Elena Vesnina and Ekaterina Makarova won their first title of the season at the Madrid Open. (Elena Vesnina, Instagram)

The major warm-ups leading to the French Open are heating up. Here’s Doubles Take with a look at the action.

MASTERS OF MADRID

Against Nikola Mektic and Alexander Peya, Henri Kontinen hit what might be considered one of the best shots of the Mutua Madrid Open:

In the end, though, he and his partner John Peers fell to the Croatian/Austrian pair in straight sets. The third seeds found themselves in some noteworthy company as no team was able to stop Mektic and Peya from advancing to the final at the year’s fourth ATP Masters 1000 event.

In the championship match, they faced the team that had been dominating at that level all year, Bob and Mike Bryan. 

Playing in their fifth final of 2018, Mektic and Peya came away with their first Masters title as the Americans were forced to retire in the first set after Bob Bryan suffered a hip injury. Still, it’s an impressive accomplishment for Mektic and Peya, who were coming off a runner-up finish in Munich the prior week.
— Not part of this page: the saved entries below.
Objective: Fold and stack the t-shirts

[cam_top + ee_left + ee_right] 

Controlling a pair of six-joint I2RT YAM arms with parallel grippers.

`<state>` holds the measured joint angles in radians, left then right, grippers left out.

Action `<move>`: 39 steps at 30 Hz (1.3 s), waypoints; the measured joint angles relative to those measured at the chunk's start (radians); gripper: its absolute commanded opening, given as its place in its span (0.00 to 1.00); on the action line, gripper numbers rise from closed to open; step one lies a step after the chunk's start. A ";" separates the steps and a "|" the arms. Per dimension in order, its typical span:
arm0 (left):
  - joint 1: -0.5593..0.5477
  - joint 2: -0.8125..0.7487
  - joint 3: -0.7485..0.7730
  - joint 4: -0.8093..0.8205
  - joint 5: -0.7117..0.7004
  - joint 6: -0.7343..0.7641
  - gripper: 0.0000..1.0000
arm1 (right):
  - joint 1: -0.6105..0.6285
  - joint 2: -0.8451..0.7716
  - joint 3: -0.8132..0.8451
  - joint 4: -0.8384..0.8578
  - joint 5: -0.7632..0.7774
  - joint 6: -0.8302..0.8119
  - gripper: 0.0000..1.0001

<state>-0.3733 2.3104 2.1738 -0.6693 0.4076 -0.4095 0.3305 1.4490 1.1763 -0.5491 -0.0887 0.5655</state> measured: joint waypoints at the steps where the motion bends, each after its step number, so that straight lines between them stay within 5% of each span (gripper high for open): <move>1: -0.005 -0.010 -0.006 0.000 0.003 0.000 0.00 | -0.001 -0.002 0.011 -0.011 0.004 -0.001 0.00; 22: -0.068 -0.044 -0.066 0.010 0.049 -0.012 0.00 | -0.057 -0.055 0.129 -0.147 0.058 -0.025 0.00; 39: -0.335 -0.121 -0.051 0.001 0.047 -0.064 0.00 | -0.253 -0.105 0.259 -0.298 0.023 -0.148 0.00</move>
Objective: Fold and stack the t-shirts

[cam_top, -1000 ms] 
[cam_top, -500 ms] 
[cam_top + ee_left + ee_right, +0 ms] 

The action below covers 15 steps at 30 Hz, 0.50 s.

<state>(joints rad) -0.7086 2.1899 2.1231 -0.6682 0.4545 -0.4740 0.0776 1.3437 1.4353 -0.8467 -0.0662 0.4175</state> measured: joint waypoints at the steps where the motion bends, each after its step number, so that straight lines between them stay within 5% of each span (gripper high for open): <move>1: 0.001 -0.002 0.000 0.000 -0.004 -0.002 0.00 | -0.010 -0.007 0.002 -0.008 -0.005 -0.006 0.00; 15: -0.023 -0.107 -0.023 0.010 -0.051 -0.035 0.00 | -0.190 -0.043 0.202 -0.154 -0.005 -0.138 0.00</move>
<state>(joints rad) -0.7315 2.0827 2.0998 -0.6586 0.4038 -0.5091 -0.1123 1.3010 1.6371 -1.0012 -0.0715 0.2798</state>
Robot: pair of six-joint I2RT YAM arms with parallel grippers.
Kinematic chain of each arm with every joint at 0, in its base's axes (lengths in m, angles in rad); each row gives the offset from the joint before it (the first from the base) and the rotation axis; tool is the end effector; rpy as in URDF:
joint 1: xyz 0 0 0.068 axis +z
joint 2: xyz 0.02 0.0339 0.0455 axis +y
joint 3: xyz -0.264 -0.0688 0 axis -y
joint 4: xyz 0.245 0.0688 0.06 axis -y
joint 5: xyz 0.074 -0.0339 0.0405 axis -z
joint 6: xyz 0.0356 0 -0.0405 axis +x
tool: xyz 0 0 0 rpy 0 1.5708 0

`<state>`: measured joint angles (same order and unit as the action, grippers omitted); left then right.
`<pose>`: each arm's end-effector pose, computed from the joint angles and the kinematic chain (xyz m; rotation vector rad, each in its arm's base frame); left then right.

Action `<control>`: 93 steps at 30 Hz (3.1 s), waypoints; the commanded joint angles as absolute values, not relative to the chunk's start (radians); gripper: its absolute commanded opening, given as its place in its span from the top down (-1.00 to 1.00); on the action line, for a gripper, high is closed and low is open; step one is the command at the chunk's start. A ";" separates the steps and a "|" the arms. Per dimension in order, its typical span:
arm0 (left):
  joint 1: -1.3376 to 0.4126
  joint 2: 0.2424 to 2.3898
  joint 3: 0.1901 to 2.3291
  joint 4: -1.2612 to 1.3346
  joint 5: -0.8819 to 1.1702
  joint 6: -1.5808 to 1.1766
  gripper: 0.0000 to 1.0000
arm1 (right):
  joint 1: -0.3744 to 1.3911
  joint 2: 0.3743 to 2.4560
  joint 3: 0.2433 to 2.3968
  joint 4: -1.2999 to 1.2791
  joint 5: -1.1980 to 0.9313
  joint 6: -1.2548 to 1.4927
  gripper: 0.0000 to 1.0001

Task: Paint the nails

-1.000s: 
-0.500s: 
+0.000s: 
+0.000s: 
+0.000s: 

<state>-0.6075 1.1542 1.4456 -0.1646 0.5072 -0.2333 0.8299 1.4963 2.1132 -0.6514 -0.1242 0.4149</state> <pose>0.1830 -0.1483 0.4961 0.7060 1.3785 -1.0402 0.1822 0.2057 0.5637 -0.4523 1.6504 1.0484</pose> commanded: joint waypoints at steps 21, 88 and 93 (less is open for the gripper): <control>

They now head to Rome, where they’ll be unseeded for the second week in a row. If the past couple of weeks are any indication, they’ll do just fine.

A RUSSIAN REVOLUTION

Ekaterina Makarova and Elena Vesnina have almost done it all on the court, with a Fed Cup championship, a season-ending title, Olympic gold and three of the four Grand Slams. The only major the Russians are missing is the Australian Open, with their most recent attempt thwarted by Timea Babos and Kristina Mladenovic in this year’s final.

In Madrid, Makarova and Vesnina were able to exact some revenge on the pair as they took the final in a match tiebreak.

 

It’s the first title of the year for Makarova and Vesnina, after runner-up finishes in Melbourne and Indian Wells.

NEWS & NOTES

The ATP No-1 ranking is in play this week: If Mate Pavic advances further in Rome than Lukosz Kubot, he’ll take over the top spot. If 24-year-old Pavic gets there, he’ll become the youngest in No. 1 in more than 20 years, going back to Hall of Famer Todd Woodbridge in 1996.

A LOOK AHEAD

For the second week in a row, both tours are hitting the same tournament site. This time, it’s Rome for another Masters/Premier Mandatory event. On the men’s side, the top eight seeds—led by Lukasz Kubot and Marcelo Melo, and Oliver Marach and Mate Pavic—all received first-round byes. Bob and Mike Bryan’s Masters final streak ends with their Madrid run as they were forced to pull out of the tournament.

Play has already kicked off, with one notable result on the men’s side: Raven Klaasen and Michael Venus beat Ryan Harrison and Fernando Verdasco in straight sets. Less than a year ago, Harrison and Venus took home the French Open doubles title.

As is usually the case with an event of this magnitude, players best known for their singles game will pair up to get some extra on-court time in. Aside from Harrison and Verdasco, John Isner and Jack Sock, Steve Johnson and Dominic Thiem, and Alexander and Mischa Zverev are all teaming up.

The women’s doubles draw features perhaps the most intriguing duo of the whole tournament: Madison Keys and Venus Williams. The big-hitting Americans will take on Czechs Barbora Krejcikova and Katerina Siniakova, the number-six seeds. This will be Venus’ first doubles match without kid sis Serena since 2008.

Makarova and Vesnina, the top seeds, have pulled out of the tournament. The second seeds are Andrea Hlavackova and Barbora Strycova, who had a solid run in Madrid last week. Yung-Jan Chan, Hlavackova’s partner at the beginning of the year, teamed up with Bethanie Mattek-Sands, but the fifth seeds were upset by Svetlana Kuznetsova and Karolina Pliskova in their opener.